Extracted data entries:
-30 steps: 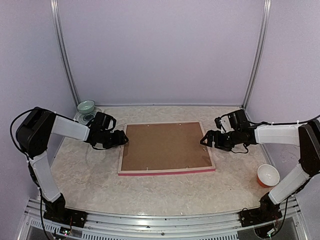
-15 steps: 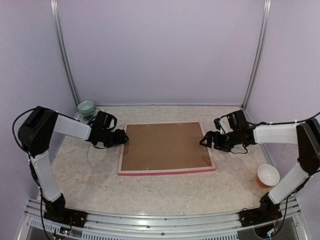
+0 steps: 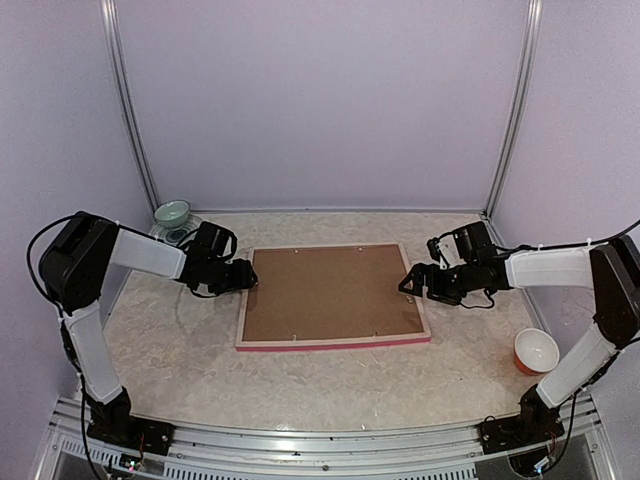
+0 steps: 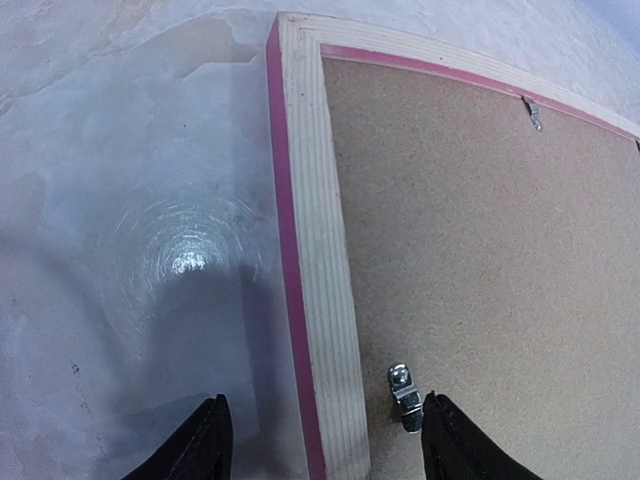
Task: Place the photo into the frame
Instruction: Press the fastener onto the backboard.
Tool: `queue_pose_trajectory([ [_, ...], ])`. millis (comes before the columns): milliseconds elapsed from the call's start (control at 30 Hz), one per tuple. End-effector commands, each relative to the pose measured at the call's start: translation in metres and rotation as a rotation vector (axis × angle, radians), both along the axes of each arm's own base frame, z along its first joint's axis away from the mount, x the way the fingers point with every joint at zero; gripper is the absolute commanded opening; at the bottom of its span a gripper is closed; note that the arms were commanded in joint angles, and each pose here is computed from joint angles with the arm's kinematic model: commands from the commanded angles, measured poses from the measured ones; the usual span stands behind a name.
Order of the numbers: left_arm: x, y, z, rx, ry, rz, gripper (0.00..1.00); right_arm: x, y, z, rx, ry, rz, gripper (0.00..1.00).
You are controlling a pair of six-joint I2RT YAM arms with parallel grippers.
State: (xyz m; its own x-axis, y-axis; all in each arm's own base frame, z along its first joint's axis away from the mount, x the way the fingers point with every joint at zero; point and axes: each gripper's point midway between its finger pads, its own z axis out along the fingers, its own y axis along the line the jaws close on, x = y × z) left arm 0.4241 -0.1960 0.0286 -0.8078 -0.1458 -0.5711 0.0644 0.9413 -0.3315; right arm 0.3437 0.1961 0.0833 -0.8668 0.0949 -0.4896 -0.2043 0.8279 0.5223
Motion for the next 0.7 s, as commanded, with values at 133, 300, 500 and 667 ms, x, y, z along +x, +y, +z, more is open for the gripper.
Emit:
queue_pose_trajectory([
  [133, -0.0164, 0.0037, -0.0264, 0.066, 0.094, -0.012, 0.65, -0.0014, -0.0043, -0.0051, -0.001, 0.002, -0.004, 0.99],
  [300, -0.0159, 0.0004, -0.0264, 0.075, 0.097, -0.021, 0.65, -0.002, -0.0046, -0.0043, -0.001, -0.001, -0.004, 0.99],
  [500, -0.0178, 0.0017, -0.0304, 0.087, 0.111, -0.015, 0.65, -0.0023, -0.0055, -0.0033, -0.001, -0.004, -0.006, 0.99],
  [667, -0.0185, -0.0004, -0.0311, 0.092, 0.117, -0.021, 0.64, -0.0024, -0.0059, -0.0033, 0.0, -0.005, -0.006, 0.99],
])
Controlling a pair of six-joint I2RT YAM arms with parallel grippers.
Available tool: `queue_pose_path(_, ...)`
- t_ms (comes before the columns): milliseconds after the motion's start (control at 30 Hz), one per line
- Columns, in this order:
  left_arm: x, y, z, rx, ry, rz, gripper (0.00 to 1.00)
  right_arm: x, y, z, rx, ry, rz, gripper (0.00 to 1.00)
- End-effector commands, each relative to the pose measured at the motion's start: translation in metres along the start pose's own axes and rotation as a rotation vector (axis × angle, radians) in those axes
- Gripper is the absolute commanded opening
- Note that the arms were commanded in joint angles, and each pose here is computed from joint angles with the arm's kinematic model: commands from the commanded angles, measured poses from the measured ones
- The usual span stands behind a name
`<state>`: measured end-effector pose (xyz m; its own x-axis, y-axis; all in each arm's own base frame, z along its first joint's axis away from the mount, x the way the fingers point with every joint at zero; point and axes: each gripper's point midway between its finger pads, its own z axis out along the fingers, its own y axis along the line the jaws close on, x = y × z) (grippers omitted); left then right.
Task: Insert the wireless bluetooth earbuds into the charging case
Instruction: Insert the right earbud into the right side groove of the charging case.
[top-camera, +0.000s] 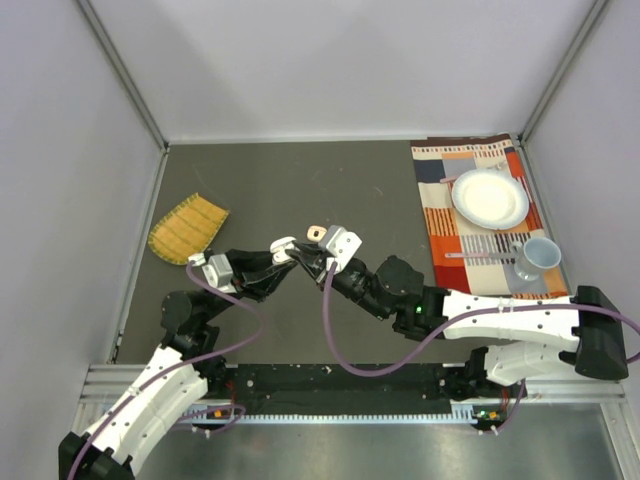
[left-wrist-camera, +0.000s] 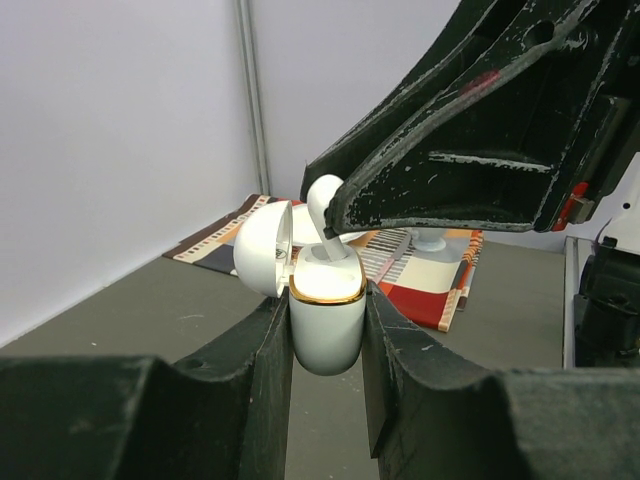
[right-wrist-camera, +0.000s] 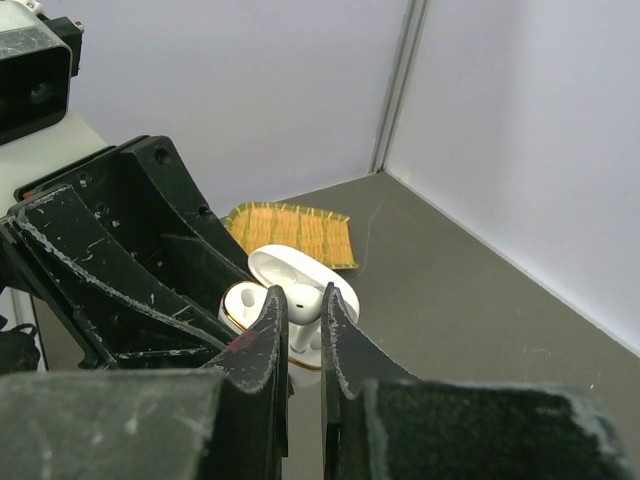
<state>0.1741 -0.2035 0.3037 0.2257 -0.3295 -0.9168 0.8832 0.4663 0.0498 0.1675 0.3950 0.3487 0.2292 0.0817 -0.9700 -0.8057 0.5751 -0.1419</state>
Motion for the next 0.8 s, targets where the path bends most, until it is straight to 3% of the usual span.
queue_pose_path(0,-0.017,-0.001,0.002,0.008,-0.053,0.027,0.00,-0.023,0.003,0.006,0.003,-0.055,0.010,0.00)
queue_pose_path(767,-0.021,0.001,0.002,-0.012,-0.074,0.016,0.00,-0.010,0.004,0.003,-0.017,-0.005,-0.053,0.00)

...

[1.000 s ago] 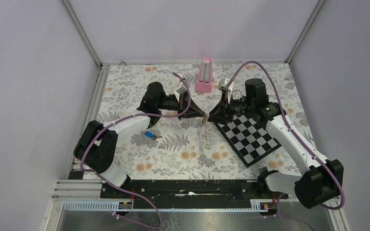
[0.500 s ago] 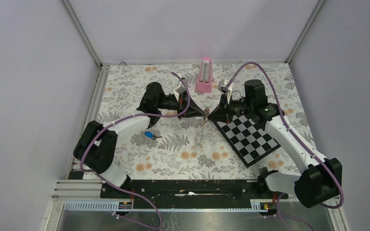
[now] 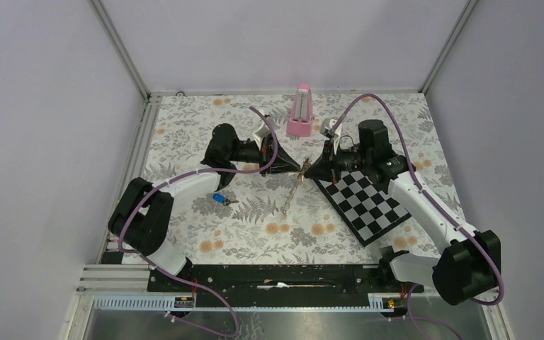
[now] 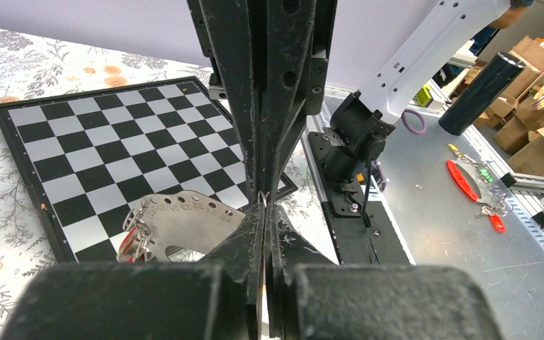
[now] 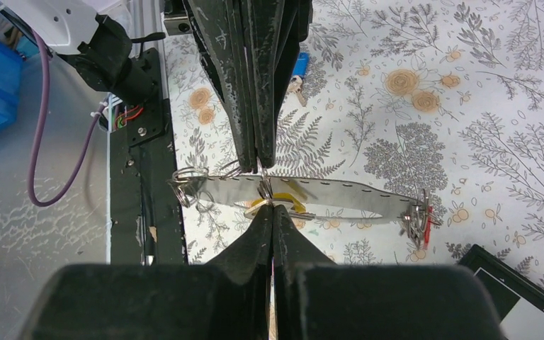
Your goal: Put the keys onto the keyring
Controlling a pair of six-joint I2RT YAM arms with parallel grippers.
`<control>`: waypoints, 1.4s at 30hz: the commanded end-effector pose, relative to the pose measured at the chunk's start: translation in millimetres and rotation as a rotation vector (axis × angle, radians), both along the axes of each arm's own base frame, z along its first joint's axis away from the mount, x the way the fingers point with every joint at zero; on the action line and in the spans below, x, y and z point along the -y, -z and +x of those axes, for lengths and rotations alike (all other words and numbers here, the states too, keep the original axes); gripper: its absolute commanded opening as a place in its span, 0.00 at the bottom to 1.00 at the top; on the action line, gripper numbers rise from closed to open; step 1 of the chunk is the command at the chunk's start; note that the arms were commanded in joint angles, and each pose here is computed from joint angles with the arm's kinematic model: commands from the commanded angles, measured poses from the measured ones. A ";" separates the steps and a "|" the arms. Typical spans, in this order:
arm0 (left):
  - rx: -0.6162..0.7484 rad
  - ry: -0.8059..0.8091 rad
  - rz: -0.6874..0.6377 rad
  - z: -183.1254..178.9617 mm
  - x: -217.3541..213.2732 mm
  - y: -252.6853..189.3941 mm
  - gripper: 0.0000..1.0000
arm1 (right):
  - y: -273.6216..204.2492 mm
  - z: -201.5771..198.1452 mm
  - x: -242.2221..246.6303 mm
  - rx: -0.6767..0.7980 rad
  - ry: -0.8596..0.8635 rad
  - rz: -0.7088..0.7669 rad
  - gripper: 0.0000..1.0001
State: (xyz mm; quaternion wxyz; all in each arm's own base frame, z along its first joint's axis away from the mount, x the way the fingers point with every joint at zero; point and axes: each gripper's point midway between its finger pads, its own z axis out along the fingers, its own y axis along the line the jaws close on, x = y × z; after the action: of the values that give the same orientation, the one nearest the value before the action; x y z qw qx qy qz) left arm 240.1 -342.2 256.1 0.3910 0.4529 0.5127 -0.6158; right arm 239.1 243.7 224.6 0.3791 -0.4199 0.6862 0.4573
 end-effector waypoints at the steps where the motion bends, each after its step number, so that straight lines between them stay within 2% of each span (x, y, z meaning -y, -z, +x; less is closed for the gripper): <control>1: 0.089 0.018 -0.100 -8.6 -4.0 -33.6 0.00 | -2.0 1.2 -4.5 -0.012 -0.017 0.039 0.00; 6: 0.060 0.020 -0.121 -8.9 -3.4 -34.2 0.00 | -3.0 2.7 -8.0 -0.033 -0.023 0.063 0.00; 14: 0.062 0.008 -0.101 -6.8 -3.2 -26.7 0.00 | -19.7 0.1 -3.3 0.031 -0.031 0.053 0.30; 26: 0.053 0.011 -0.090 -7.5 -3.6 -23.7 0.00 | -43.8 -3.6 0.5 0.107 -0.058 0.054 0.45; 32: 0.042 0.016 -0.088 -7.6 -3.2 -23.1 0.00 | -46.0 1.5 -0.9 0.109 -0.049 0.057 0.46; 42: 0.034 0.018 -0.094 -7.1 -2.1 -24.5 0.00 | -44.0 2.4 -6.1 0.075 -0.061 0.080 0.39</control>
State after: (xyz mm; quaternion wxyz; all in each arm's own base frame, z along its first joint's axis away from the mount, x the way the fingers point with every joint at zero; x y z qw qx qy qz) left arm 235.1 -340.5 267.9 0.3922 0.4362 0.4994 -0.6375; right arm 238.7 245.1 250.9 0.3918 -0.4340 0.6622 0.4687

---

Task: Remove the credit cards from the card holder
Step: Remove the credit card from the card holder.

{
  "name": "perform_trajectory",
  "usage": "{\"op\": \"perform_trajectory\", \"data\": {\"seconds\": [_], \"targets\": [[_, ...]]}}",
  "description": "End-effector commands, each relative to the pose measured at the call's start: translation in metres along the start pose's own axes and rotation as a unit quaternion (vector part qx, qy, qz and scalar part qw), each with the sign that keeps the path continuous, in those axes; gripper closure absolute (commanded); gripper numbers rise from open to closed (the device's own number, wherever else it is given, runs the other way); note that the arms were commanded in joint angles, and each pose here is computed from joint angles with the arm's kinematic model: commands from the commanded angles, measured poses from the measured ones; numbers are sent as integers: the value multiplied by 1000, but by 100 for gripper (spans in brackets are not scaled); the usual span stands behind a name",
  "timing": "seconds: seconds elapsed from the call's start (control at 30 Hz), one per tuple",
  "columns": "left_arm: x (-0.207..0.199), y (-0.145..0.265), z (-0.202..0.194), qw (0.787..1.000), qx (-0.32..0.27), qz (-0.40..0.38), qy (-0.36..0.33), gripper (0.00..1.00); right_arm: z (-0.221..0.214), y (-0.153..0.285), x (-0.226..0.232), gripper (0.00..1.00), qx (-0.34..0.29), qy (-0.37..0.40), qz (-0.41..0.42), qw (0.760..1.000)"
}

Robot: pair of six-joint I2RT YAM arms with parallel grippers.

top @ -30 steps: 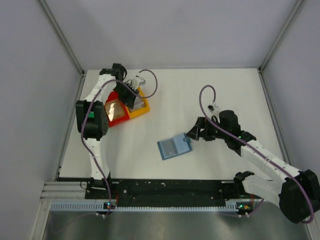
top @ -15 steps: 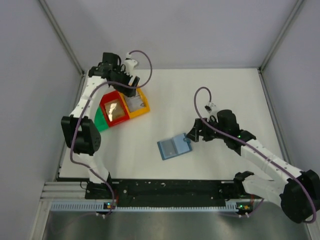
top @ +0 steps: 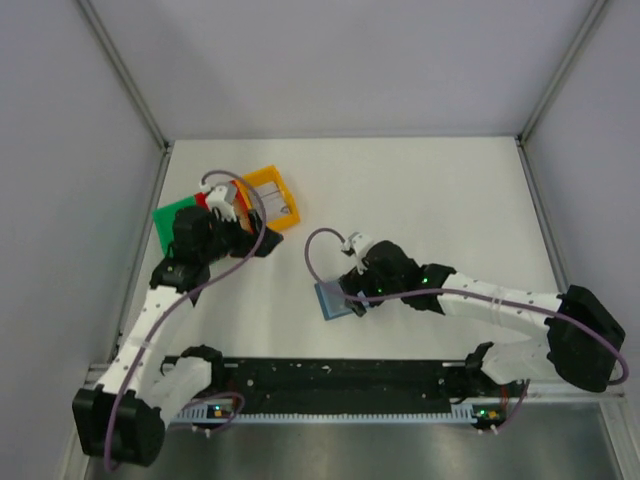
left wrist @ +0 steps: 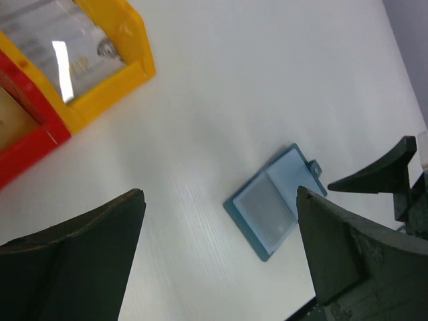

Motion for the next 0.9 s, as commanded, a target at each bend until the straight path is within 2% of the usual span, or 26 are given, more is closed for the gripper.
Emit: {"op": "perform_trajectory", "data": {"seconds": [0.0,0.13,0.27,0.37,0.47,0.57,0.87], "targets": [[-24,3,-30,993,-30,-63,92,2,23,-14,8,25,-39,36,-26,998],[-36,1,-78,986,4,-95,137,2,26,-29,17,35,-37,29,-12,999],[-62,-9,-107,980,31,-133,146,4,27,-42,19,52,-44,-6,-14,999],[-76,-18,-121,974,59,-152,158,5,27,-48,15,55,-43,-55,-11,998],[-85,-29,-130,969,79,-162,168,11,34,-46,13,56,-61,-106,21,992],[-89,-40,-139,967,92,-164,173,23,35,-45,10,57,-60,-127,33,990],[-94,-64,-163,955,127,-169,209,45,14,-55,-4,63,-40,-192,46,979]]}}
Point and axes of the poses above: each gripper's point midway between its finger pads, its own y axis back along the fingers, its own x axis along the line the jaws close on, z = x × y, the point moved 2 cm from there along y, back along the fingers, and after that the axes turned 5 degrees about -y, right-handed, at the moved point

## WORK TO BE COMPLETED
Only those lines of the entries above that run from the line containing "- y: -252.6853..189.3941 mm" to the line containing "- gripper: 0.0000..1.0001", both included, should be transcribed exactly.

## EXERCISE RESULT
  - y: -252.6853..189.3941 mm
  - gripper: 0.0000..1.0000
arm1 (right):
  - y: -273.6216..204.2492 mm
  - z: -201.5771..198.1452 mm
  - x: -242.2221..246.6303 mm
  - rx: -0.6767..0.7980 rad
  - ry: -0.8596..0.8635 rad
  - rz: -0.7088..0.7669 rad
  - gripper: 0.0000..1.0001

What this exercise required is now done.